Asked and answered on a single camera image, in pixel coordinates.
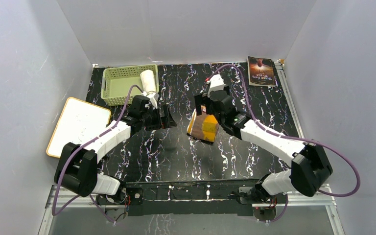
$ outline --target green basket
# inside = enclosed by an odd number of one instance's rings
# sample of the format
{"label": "green basket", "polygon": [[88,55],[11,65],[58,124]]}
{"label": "green basket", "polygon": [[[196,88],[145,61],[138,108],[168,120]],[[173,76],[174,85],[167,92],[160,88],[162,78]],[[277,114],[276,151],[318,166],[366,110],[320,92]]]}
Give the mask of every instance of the green basket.
{"label": "green basket", "polygon": [[[158,66],[157,65],[139,65],[109,68],[103,71],[101,82],[101,98],[109,106],[123,105],[129,88],[136,84],[141,89],[141,72],[152,70],[156,80],[156,90],[159,91]],[[130,93],[129,104],[132,103],[135,95],[141,94],[139,89],[134,88]]]}

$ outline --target gray floor
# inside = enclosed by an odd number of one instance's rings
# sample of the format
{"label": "gray floor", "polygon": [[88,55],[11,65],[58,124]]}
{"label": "gray floor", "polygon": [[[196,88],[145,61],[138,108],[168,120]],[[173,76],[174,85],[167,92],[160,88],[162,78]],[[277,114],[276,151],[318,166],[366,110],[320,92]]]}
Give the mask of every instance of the gray floor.
{"label": "gray floor", "polygon": [[283,218],[269,226],[257,223],[253,217],[234,214],[159,214],[127,217],[113,227],[111,223],[106,224],[106,219],[96,208],[66,208],[54,218],[49,234],[331,235],[333,231],[325,206],[288,207]]}

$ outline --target whiteboard
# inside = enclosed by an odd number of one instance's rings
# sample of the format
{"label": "whiteboard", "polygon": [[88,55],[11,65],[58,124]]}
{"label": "whiteboard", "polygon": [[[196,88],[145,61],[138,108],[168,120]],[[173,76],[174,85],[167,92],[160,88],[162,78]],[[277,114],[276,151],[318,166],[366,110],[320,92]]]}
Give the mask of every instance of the whiteboard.
{"label": "whiteboard", "polygon": [[47,154],[60,158],[68,142],[83,144],[106,128],[111,112],[106,108],[69,97],[47,147]]}

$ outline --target book with dark cover
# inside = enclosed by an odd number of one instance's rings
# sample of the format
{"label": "book with dark cover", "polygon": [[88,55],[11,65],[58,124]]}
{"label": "book with dark cover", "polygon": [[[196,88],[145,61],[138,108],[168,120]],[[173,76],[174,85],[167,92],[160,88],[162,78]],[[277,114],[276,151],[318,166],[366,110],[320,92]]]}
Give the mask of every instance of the book with dark cover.
{"label": "book with dark cover", "polygon": [[247,59],[249,69],[249,84],[251,86],[275,86],[275,77],[271,59],[261,59],[249,56]]}

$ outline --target black marble table
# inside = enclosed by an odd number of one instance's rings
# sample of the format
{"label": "black marble table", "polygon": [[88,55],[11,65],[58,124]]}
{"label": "black marble table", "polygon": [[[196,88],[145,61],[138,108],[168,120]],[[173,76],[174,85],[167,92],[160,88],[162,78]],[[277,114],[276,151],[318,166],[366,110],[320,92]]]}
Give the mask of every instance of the black marble table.
{"label": "black marble table", "polygon": [[[194,110],[193,96],[205,88],[204,79],[223,64],[160,65],[160,104],[167,103],[178,127],[140,131],[108,153],[101,170],[126,182],[182,181],[210,179],[260,178],[280,172],[287,166],[273,154],[255,144],[239,140],[219,130],[213,145],[187,136]],[[281,83],[275,73],[275,87],[249,86],[247,64],[236,64],[246,76],[253,112],[262,122],[290,136],[298,136]],[[111,120],[117,119],[122,106],[109,107],[101,99],[101,81],[105,68],[93,70],[87,102],[109,108]],[[234,69],[221,71],[238,109],[247,112],[239,74]]]}

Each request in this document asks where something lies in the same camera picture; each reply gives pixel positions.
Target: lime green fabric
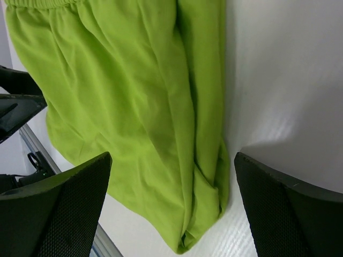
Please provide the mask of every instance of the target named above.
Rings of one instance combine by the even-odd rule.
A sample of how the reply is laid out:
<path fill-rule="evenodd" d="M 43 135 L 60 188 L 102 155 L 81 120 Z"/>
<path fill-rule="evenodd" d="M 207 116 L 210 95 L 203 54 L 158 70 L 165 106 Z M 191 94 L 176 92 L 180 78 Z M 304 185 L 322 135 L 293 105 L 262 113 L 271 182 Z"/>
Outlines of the lime green fabric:
<path fill-rule="evenodd" d="M 108 193 L 177 253 L 228 201 L 224 2 L 7 0 L 53 145 L 75 165 L 109 151 Z"/>

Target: green shorts
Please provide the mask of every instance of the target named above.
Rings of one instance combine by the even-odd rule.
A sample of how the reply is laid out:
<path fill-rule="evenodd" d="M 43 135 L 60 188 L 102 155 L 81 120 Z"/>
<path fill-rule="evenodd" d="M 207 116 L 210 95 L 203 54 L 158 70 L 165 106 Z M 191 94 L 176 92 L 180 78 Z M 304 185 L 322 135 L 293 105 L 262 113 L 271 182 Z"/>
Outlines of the green shorts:
<path fill-rule="evenodd" d="M 183 253 L 223 214 L 224 0 L 7 0 L 18 56 L 74 165 L 109 151 L 108 193 Z"/>

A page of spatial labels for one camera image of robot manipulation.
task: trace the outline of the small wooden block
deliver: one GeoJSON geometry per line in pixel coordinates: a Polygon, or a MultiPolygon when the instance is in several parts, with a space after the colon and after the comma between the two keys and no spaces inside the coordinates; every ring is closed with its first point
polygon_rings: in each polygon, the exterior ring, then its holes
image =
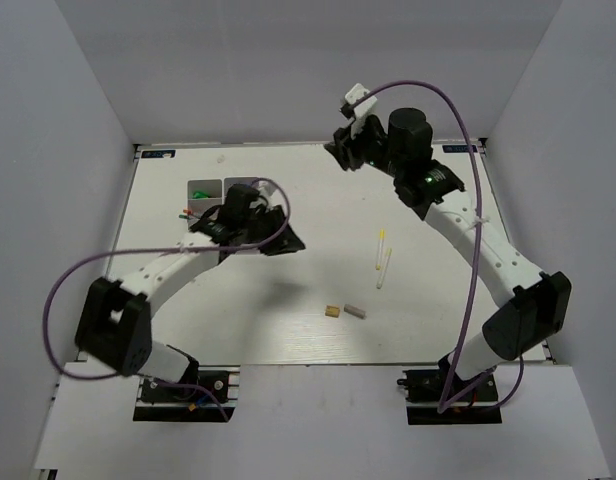
{"type": "Polygon", "coordinates": [[[327,317],[339,318],[340,312],[341,310],[339,309],[339,307],[335,307],[334,305],[326,305],[326,316],[327,317]]]}

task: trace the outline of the marker
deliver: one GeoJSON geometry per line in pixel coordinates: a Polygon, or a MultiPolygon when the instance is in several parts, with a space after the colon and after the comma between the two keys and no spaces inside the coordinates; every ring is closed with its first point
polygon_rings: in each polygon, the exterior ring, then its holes
{"type": "Polygon", "coordinates": [[[384,236],[386,232],[382,228],[379,230],[379,244],[377,245],[377,261],[375,262],[375,270],[381,270],[381,255],[384,253],[384,236]]]}
{"type": "Polygon", "coordinates": [[[384,259],[384,268],[379,274],[379,280],[377,280],[377,288],[381,288],[384,285],[384,280],[386,279],[386,272],[388,271],[388,263],[390,262],[390,255],[392,255],[392,248],[389,248],[386,252],[386,257],[384,259]]]}

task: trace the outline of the black joint
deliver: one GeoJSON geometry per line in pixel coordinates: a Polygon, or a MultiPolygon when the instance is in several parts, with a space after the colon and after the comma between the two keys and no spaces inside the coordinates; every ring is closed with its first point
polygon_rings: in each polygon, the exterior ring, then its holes
{"type": "Polygon", "coordinates": [[[152,351],[150,304],[120,282],[95,280],[84,303],[75,344],[123,376],[134,375],[152,351]],[[122,312],[119,322],[112,312],[122,312]]]}
{"type": "Polygon", "coordinates": [[[352,108],[352,106],[349,103],[345,103],[339,111],[348,120],[350,120],[351,118],[355,116],[355,110],[352,108]]]}
{"type": "Polygon", "coordinates": [[[348,127],[338,128],[333,134],[333,141],[324,145],[326,151],[337,160],[344,171],[350,169],[351,143],[350,127],[348,127]]]}
{"type": "MultiPolygon", "coordinates": [[[[259,243],[277,232],[286,221],[286,215],[280,206],[276,206],[255,217],[248,227],[248,243],[259,243]]],[[[295,234],[290,225],[277,238],[259,249],[267,256],[283,255],[305,250],[306,245],[295,234]]]]}
{"type": "Polygon", "coordinates": [[[416,108],[399,108],[388,120],[388,155],[393,163],[432,160],[432,127],[416,108]]]}
{"type": "Polygon", "coordinates": [[[397,169],[393,183],[399,199],[422,220],[426,218],[430,206],[441,203],[444,195],[464,190],[463,182],[437,160],[427,161],[423,165],[403,164],[397,169]]]}
{"type": "Polygon", "coordinates": [[[230,230],[243,228],[250,219],[250,204],[259,198],[259,190],[236,184],[228,189],[226,200],[219,209],[217,222],[230,230]]]}
{"type": "Polygon", "coordinates": [[[563,327],[572,285],[561,272],[541,274],[528,289],[516,287],[515,296],[482,327],[488,346],[512,361],[563,327]]]}

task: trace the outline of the small block
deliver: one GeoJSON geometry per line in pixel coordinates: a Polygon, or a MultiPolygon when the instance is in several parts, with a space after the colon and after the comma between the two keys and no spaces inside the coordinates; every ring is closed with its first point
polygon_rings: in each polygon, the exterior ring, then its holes
{"type": "Polygon", "coordinates": [[[357,318],[364,319],[366,318],[366,311],[361,308],[353,307],[352,305],[345,304],[344,312],[349,313],[357,318]]]}
{"type": "Polygon", "coordinates": [[[341,310],[339,309],[339,307],[335,307],[333,305],[326,305],[326,316],[327,317],[339,318],[340,311],[341,310]]]}

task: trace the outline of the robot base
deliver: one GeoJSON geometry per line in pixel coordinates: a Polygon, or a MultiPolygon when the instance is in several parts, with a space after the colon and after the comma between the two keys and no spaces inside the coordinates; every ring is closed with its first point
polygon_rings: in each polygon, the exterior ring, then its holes
{"type": "MultiPolygon", "coordinates": [[[[222,404],[228,418],[237,406],[239,369],[201,368],[197,385],[212,392],[222,404]]],[[[136,422],[225,423],[217,406],[202,392],[165,388],[144,378],[139,384],[133,420],[136,422]]]]}
{"type": "Polygon", "coordinates": [[[408,425],[486,425],[501,423],[501,412],[491,409],[499,396],[491,375],[473,392],[444,413],[437,413],[444,378],[438,369],[406,370],[397,385],[405,388],[408,425]]]}

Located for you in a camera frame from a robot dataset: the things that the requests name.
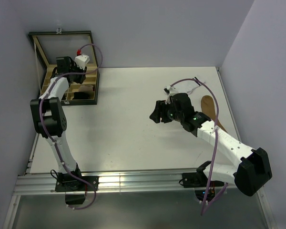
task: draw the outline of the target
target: black frame
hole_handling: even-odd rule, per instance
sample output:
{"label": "black frame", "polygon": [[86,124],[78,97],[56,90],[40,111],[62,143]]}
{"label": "black frame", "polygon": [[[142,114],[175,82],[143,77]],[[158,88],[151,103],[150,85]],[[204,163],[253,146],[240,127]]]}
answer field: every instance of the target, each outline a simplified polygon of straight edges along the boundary
{"label": "black frame", "polygon": [[[87,31],[61,31],[60,33],[57,33],[56,31],[29,32],[28,33],[28,37],[29,37],[30,42],[32,44],[32,47],[34,49],[34,39],[33,39],[34,36],[47,36],[47,35],[63,36],[63,35],[81,35],[81,34],[82,35],[88,35],[90,37],[90,39],[91,39],[91,42],[94,43],[93,42],[93,38],[92,38],[92,33],[89,30],[87,30]],[[92,49],[93,49],[93,54],[94,54],[94,57],[95,57],[96,66],[99,67],[99,63],[98,63],[96,52],[95,52],[95,47],[92,46]],[[41,55],[41,52],[40,52],[38,47],[36,48],[36,53],[37,53],[38,59],[40,60],[44,70],[47,71],[47,64],[46,64],[45,60],[43,59],[43,57]],[[42,85],[44,84],[45,77],[46,77],[46,73],[43,76],[43,79],[42,79],[42,82],[41,82]],[[65,100],[65,101],[62,100],[61,104],[62,105],[89,105],[89,104],[96,105],[97,104],[97,98],[98,98],[98,92],[99,92],[99,83],[100,83],[100,71],[98,70],[97,71],[97,75],[96,75],[94,99]]]}

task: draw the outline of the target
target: metal frame
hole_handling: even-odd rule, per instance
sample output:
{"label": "metal frame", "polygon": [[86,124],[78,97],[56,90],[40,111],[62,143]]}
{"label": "metal frame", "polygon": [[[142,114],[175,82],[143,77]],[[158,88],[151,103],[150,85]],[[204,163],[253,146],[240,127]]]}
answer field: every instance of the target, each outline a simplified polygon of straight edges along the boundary
{"label": "metal frame", "polygon": [[[231,106],[227,98],[225,88],[221,79],[219,69],[217,69],[218,77],[222,85],[225,98],[228,103],[229,111],[236,129],[238,139],[241,141],[239,132],[233,117]],[[33,152],[37,144],[38,135],[35,137],[32,153],[28,163],[28,168],[24,176],[19,176],[15,185],[13,196],[10,202],[10,207],[5,219],[4,229],[11,229],[18,203],[22,195],[64,195],[64,192],[56,193],[55,179],[49,174],[31,174],[31,164],[33,160]],[[140,171],[114,171],[114,172],[90,172],[83,173],[83,176],[99,176],[99,189],[98,193],[111,193],[111,192],[146,192],[146,191],[176,191],[176,190],[189,190],[185,189],[178,184],[182,178],[182,173],[195,172],[195,168],[189,169],[166,169],[166,170],[140,170]],[[236,188],[234,185],[229,185],[228,188]],[[204,190],[205,188],[195,188],[195,190]],[[261,209],[267,225],[270,229],[277,229],[275,219],[273,217],[269,202],[267,200],[264,188],[258,192],[258,197],[261,204]]]}

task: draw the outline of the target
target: black bracket
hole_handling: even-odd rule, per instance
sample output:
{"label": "black bracket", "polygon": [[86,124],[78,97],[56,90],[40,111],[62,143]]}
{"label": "black bracket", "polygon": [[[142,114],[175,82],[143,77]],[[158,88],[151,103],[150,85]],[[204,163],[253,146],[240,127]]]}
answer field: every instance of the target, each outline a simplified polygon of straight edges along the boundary
{"label": "black bracket", "polygon": [[84,192],[84,191],[97,191],[98,187],[99,187],[99,177],[98,176],[83,176],[81,177],[81,179],[87,181],[88,183],[92,184],[92,186],[94,187],[94,189],[90,186],[87,185],[87,189],[86,186],[84,185],[84,183],[82,183],[83,185],[79,186],[76,190],[71,189],[68,185],[66,184],[61,184],[60,182],[56,183],[55,186],[55,192]]}
{"label": "black bracket", "polygon": [[[200,180],[199,173],[182,173],[182,180],[183,187],[189,188],[189,187],[206,187],[207,179],[206,181]],[[221,181],[212,181],[215,184],[215,187],[222,187],[224,186],[224,182]]]}
{"label": "black bracket", "polygon": [[[182,173],[182,179],[179,181],[179,184],[183,182],[184,188],[189,187],[206,187],[206,183],[208,178],[204,174],[205,168],[211,164],[211,161],[204,162],[201,166],[199,166],[195,173]],[[224,186],[224,182],[222,181],[212,181],[215,187]]]}

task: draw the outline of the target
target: wooden spatula
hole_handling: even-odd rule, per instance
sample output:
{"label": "wooden spatula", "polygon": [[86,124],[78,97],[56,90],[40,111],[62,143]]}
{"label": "wooden spatula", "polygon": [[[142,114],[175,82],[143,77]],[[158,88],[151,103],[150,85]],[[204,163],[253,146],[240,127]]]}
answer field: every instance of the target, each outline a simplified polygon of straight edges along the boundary
{"label": "wooden spatula", "polygon": [[[204,97],[202,97],[201,99],[201,109],[202,112],[205,113],[207,116],[209,116],[213,121],[215,121],[215,106],[214,106],[214,101],[213,98],[209,95],[205,95]],[[222,128],[224,131],[225,128],[223,127],[223,125],[221,125],[220,121],[218,120],[217,125]]]}

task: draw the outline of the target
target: glass panel
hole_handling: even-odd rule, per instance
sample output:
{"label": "glass panel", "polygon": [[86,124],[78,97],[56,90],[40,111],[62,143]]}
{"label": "glass panel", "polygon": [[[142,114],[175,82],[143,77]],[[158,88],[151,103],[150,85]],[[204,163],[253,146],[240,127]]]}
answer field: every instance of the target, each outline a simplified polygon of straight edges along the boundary
{"label": "glass panel", "polygon": [[[77,50],[85,44],[91,43],[88,35],[39,35],[39,43],[49,61],[56,64],[56,57],[70,56],[75,58]],[[89,63],[93,63],[92,46],[85,47],[82,51],[90,57]]]}
{"label": "glass panel", "polygon": [[13,228],[267,228],[257,196],[247,197],[237,189],[227,192],[203,217],[193,190],[98,193],[92,206],[75,211],[66,208],[64,195],[22,196]]}

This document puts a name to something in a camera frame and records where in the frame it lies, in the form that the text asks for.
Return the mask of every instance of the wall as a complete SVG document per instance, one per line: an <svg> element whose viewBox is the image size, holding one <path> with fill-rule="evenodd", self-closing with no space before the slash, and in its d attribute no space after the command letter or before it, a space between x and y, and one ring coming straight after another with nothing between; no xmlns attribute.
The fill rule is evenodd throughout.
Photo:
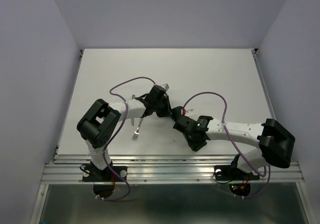
<svg viewBox="0 0 320 224"><path fill-rule="evenodd" d="M79 49L53 0L1 0L0 16L0 222L28 223Z"/></svg>
<svg viewBox="0 0 320 224"><path fill-rule="evenodd" d="M276 115L297 138L294 154L318 215L319 40L320 0L287 0L258 51Z"/></svg>
<svg viewBox="0 0 320 224"><path fill-rule="evenodd" d="M256 48L286 0L54 0L81 48Z"/></svg>

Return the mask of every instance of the white table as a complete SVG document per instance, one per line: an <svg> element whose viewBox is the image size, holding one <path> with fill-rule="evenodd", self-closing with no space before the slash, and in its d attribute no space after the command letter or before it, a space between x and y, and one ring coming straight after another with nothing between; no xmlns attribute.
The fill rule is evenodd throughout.
<svg viewBox="0 0 320 224"><path fill-rule="evenodd" d="M250 49L86 49L76 79L58 155L87 155L88 149L76 125L96 99L121 102L109 89L123 81L147 76L158 84L168 83L171 106L183 105L192 95L214 91L228 103L226 121L260 123L270 118L268 104ZM152 83L137 80L115 90L127 100L148 93ZM187 109L221 119L223 102L217 96L199 96ZM109 146L110 155L216 155L236 154L228 141L209 141L193 152L170 118L147 117L137 141L127 120ZM239 144L247 152L250 146Z"/></svg>

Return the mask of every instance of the fork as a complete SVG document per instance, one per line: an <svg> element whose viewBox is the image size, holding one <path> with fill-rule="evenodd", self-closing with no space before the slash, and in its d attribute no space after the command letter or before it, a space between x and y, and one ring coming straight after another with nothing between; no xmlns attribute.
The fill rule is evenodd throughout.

__Exercise__: The answer must be every line of the listing that holds the word "asks".

__Completed task__:
Each request in this document asks where something lies in the same camera picture; each reply gives pixel positions.
This document puts a name to something in a camera frame and records where in the frame it lies, in the form that the text asks for.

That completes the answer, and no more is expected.